數丈距離一瞬而逝,隨即便是扇掌交接,勁氣四射,兩人一觸即分,老岳退了五步,對方退了三步。
“黑衣白襯,手持折扇,高大俊美,原來就是你坑害了我們兄弟,吃我一棒!”巴爾思一巴掌把簡易的茶桌拍的稀碎,卻是沒能找到自己的狼牙棒。
“閣下還真是膽大包天,只身出現在我兄妹面前,就不怕身死道消嗎?”凝神戒備,老岳壓下翻涌的真氣,活動著有些發麻的右手。
“正是因為怕才不得不來啊!倉促之下竟還能與我平分秋色,還真是小瞧了你這個氣宗大弟子。”別看生了一幅高大形象,東方不敗的武功并不是以剛猛著稱,將太極精要傳遍天下,博采各家所長正是他的主張。“能讓本座吃虧的人不多,正好遇到了,就來見見,倒也生了一幅好皮囊。”
“閣下若只是來夸贊在下的,店家那邊自有紙筆,寫下便好,何必婆婆媽媽擾了我等清靜。
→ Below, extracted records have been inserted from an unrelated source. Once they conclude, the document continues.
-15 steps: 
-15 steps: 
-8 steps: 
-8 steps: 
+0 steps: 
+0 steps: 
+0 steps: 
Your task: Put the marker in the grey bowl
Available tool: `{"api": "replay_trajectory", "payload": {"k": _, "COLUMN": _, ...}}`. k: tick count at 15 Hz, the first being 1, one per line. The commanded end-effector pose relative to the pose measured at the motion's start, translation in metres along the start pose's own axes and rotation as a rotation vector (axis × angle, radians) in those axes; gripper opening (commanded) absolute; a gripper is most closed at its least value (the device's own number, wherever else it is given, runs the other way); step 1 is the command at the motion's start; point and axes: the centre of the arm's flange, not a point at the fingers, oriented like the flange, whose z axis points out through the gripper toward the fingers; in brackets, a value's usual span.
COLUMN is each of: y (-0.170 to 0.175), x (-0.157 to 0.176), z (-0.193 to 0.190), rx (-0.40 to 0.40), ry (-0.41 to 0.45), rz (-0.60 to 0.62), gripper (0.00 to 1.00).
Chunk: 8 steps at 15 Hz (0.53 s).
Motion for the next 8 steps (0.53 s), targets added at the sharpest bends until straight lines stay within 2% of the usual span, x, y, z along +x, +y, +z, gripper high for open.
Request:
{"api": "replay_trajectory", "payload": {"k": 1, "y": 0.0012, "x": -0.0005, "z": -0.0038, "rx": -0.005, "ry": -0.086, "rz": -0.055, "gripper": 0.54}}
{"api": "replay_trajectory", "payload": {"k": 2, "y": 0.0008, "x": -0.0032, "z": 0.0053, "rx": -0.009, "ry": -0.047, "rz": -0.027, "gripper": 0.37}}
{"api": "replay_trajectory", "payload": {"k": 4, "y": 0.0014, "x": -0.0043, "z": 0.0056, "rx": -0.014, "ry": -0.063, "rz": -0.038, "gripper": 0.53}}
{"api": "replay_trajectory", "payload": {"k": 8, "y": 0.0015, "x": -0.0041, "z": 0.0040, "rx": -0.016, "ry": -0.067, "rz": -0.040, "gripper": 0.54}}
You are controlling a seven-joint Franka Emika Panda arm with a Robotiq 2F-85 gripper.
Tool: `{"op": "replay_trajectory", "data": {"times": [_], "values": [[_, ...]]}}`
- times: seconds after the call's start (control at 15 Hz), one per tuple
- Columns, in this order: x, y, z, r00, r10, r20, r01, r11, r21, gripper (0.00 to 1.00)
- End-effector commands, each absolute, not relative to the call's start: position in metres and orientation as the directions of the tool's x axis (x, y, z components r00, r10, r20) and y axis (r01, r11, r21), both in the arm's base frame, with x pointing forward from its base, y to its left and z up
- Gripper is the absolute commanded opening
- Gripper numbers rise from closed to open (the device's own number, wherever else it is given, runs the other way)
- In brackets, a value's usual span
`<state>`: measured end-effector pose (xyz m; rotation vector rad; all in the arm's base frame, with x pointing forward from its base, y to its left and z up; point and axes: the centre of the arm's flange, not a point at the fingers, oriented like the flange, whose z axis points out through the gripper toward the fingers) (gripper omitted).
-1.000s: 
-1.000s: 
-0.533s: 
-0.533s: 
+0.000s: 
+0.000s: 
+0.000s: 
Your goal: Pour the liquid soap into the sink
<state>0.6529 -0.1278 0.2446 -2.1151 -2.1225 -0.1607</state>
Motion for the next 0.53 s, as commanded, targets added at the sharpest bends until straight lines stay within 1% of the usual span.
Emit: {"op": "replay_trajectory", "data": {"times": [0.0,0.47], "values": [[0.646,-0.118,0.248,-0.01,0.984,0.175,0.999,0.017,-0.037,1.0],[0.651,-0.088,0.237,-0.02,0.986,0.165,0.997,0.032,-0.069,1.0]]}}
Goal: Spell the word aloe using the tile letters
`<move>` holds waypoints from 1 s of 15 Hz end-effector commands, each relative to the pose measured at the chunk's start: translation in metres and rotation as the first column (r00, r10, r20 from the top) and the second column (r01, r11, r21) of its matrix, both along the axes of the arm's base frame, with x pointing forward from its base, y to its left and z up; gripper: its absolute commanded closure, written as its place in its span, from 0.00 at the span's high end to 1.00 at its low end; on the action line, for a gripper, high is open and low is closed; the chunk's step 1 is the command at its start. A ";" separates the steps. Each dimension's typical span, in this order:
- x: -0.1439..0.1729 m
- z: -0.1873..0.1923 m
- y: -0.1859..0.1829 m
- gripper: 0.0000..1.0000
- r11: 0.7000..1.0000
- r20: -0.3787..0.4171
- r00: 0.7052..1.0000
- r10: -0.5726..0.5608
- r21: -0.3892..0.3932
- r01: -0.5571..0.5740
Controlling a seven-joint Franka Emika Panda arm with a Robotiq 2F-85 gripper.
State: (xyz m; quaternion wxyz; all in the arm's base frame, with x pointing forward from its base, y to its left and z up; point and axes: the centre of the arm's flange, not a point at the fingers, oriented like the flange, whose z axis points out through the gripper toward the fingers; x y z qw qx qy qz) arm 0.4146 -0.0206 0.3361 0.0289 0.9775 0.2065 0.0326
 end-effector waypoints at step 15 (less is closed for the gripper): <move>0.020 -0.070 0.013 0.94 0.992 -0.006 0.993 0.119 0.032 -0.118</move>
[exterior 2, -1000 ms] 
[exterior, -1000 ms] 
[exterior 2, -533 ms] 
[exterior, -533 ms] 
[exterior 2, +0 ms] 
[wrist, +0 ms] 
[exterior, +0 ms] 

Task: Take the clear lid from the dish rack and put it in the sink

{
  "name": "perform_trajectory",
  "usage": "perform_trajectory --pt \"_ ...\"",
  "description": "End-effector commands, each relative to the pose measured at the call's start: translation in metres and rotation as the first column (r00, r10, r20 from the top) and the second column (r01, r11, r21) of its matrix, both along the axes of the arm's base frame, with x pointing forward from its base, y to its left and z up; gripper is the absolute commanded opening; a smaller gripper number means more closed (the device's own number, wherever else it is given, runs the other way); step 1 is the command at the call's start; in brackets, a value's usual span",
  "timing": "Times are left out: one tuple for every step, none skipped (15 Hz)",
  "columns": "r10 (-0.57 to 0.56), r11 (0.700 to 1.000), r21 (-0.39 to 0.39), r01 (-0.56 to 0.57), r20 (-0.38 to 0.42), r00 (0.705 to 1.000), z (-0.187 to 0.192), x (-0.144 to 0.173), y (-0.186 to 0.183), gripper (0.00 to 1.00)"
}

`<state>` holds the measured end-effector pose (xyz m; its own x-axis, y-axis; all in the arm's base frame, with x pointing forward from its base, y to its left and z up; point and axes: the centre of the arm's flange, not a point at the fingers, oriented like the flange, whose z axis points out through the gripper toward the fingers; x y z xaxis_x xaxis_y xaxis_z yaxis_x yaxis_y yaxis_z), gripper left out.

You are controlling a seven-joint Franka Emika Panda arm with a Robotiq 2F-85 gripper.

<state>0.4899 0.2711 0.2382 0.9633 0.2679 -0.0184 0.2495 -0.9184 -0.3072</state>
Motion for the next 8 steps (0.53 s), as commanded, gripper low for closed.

難道閣下是想與我做過一場?”仇人當面,岳不群自然不會有好臉色,沒拔劍是因為沒有絕對把握,更不知暗處是否還有埋伏。
“打架,那是俗人才做的事情,我只是來見見讓我感興趣的人,因為。。。”悠然踱步,手中折扇展開,一幅血色江山徐徐而來,只是話到一半:“卑鄙!”
一點寒芒如流行電閃而來,卻是老岳很不厚道的出手了。